§ **BRIEF**
Comb through the entries for "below" and pull out each line that holds it.

=== Begin Enclosure ===

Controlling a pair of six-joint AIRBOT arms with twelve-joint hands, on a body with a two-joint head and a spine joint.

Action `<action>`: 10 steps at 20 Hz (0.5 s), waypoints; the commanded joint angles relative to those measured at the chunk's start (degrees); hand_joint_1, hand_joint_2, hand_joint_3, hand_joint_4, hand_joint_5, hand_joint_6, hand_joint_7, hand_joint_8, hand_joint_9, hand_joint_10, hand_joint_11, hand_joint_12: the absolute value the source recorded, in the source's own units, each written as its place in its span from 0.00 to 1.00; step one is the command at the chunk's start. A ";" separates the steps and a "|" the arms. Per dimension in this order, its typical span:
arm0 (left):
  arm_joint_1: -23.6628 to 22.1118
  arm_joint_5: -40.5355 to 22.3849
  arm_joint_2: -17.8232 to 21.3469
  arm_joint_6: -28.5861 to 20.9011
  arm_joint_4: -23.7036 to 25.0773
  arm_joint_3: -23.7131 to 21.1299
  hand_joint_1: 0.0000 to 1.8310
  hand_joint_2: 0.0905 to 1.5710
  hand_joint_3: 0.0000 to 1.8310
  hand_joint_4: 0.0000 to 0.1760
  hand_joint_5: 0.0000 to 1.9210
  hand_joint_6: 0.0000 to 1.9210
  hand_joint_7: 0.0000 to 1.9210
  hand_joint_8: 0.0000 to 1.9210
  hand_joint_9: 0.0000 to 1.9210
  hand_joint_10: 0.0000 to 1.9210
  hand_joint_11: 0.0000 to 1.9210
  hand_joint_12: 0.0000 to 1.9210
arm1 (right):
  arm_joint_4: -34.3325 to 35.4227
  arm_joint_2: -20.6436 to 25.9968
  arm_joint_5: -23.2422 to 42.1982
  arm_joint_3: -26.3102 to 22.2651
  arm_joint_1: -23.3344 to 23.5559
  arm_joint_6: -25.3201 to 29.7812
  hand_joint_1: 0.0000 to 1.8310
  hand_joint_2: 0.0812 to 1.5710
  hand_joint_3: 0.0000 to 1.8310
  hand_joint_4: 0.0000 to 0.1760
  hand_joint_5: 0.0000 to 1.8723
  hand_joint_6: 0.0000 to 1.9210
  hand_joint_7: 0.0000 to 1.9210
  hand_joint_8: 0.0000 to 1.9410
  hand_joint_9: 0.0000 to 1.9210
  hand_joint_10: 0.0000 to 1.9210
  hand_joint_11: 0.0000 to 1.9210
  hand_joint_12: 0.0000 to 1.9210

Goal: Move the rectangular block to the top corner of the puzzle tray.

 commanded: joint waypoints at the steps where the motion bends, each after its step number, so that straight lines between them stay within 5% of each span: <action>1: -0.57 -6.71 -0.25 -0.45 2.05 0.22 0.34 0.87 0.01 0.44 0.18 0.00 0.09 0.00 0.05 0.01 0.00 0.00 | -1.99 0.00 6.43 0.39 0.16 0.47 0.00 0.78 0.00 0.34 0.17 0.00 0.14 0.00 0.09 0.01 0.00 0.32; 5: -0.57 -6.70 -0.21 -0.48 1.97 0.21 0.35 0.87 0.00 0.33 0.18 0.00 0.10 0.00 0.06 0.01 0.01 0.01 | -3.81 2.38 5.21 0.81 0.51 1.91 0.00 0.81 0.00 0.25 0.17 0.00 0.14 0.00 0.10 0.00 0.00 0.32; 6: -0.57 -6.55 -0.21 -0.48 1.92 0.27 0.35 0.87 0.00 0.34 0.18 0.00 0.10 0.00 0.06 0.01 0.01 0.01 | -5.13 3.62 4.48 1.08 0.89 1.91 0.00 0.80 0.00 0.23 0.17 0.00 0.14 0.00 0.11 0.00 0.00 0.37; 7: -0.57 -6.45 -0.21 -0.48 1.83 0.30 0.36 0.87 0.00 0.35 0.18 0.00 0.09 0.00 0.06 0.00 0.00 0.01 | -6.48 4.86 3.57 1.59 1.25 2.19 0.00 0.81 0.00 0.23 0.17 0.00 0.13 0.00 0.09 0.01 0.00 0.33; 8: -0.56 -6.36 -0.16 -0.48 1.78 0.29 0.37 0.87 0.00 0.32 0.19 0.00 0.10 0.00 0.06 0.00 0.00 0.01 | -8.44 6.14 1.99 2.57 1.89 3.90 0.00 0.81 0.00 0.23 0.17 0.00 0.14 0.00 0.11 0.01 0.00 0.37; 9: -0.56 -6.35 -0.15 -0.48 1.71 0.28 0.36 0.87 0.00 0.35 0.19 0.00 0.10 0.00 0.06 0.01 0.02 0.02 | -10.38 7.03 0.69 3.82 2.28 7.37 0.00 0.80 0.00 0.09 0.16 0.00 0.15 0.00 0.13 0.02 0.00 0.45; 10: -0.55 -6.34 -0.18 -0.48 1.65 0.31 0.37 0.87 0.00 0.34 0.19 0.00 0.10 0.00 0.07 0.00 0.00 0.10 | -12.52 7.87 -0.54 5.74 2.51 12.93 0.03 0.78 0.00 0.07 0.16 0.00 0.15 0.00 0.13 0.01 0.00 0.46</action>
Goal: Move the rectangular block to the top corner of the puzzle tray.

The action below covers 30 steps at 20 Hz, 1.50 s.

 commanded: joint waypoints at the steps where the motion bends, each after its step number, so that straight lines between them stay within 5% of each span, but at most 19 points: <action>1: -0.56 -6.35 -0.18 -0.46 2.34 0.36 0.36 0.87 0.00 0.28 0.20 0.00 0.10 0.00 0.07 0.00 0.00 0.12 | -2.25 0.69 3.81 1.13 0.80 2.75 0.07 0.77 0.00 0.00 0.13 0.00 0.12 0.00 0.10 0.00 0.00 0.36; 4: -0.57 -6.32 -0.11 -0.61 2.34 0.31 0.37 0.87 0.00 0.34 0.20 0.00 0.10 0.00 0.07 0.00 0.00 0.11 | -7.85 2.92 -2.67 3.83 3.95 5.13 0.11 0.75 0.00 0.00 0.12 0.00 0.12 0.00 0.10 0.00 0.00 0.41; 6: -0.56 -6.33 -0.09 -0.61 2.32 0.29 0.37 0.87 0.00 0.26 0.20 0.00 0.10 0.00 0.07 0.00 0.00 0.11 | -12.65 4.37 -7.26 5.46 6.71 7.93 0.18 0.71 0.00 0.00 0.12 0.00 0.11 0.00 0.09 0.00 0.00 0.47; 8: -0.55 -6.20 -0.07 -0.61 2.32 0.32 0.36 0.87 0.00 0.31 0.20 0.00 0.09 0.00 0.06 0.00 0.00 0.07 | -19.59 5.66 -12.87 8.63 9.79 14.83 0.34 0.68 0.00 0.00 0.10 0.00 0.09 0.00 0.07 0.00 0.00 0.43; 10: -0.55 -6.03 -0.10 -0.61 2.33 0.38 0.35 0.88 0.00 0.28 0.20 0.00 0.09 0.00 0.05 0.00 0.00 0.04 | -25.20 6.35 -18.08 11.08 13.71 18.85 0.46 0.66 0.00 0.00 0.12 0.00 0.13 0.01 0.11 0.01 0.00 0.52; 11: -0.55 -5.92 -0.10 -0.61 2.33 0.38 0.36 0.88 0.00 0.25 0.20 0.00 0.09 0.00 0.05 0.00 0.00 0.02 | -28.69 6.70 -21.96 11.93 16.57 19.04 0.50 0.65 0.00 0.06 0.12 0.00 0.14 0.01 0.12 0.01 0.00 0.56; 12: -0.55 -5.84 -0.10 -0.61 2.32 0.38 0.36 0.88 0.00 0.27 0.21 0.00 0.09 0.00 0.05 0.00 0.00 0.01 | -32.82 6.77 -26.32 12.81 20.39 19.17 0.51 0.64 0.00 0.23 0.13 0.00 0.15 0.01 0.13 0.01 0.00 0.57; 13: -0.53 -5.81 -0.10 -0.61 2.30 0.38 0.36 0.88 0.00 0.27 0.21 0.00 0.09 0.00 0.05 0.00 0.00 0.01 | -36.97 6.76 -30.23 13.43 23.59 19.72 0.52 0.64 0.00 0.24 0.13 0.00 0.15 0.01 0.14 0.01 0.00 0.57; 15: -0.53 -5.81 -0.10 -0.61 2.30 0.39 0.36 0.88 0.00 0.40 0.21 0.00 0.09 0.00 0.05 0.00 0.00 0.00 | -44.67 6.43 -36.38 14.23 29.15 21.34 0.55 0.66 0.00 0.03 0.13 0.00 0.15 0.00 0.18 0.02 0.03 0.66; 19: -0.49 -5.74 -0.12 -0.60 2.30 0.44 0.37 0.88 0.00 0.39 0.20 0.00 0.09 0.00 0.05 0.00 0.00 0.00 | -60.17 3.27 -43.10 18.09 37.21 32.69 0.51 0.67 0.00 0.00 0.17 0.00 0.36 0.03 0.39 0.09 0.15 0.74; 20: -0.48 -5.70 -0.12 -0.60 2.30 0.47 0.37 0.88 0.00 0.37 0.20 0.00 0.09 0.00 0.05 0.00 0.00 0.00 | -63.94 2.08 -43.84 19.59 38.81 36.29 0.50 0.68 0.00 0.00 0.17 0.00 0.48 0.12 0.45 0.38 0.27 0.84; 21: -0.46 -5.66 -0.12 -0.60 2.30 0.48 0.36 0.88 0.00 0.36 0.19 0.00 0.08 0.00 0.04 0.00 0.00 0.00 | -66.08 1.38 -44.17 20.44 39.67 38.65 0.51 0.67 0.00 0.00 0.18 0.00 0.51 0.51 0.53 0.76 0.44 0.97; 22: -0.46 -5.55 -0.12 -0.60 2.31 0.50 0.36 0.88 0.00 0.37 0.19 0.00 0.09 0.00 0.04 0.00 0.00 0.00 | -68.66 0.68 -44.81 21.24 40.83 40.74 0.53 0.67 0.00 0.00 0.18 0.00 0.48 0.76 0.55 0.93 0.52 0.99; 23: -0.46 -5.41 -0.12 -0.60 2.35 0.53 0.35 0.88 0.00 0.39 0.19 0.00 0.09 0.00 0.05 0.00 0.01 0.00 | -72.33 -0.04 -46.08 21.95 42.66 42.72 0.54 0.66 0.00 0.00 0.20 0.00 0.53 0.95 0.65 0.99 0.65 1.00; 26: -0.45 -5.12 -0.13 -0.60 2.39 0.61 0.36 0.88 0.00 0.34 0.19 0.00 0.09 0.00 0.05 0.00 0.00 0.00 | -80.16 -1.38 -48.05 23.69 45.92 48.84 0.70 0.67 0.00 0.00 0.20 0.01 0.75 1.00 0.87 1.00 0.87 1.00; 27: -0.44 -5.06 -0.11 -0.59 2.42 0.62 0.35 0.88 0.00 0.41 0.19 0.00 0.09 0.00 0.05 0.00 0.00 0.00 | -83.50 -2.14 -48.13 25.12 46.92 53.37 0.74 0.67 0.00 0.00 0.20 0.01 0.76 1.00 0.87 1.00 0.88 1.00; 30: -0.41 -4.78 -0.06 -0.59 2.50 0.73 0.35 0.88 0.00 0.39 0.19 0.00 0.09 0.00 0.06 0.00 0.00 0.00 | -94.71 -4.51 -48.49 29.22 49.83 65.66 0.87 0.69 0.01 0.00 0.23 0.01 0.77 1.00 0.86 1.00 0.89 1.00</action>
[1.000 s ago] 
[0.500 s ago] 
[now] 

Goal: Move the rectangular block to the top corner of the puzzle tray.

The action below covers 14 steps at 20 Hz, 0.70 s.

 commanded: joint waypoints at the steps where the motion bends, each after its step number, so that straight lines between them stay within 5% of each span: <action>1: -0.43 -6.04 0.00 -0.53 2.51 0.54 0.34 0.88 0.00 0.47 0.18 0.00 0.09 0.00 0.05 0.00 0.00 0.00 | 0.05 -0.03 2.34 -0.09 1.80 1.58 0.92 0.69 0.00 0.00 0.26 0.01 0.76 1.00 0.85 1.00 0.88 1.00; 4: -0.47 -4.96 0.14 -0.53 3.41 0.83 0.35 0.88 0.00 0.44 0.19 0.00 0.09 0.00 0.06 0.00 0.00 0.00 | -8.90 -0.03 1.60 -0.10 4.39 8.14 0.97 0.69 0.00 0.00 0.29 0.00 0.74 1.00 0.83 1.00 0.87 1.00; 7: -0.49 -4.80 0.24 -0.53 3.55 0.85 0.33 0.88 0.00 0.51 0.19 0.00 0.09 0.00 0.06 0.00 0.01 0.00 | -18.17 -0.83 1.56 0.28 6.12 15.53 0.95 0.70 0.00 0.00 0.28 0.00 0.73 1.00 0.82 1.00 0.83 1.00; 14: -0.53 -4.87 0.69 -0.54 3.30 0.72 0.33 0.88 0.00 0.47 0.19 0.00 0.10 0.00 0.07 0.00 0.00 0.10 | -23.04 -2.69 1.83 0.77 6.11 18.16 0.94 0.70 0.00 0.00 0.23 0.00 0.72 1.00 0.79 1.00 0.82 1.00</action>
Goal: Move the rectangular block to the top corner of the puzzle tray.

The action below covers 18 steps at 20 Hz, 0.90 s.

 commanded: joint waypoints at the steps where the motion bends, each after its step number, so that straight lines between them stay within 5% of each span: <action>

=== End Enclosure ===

§ **SOLUTION TO THIS PROBLEM**
The action below covers 30 steps at 20 Hz, 1.50 s.
The action below covers 14 steps at 20 Hz, 0.70 s.
The action below covers 18 steps at 20 Hz, 0.90 s.

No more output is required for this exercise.